YOUR OBJECTIVE:
The expected answer is the set of lines in the data below between the line holding "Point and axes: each" and the line holding "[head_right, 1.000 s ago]", inclusive, written out exactly.

····················

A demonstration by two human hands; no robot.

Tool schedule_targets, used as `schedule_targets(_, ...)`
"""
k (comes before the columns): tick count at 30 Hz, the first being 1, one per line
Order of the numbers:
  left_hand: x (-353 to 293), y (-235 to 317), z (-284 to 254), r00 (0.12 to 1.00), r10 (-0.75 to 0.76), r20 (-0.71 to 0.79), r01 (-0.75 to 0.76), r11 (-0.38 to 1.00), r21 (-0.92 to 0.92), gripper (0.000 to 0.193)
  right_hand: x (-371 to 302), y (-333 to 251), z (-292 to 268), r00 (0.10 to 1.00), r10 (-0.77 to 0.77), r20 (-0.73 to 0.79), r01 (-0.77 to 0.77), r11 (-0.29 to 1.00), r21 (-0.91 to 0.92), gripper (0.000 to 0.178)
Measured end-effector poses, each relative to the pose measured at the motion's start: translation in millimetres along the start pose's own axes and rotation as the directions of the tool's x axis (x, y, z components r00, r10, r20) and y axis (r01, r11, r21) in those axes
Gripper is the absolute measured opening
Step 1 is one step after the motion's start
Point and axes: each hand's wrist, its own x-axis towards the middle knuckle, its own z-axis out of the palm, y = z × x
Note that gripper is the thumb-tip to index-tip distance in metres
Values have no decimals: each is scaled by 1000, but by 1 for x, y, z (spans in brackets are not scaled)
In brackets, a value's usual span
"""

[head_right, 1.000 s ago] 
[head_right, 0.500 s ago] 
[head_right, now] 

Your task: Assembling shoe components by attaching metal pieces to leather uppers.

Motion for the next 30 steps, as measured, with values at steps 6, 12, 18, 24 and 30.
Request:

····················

SOLUTION BELOW:
Point and axes: each hand's wrist, its own x-axis towards the middle knuckle, its own z-axis out of the palm, y = z × x
Note that gripper is the thumb-tip to index-tip distance in metres
Values have no decimals: each is scaled by 1000, but by 1 for x, y, z (spans in brackets are not scaled)
In brackets, a value's usual span
"""

[head_right, 1.000 s ago] 

This exercise has now been completed.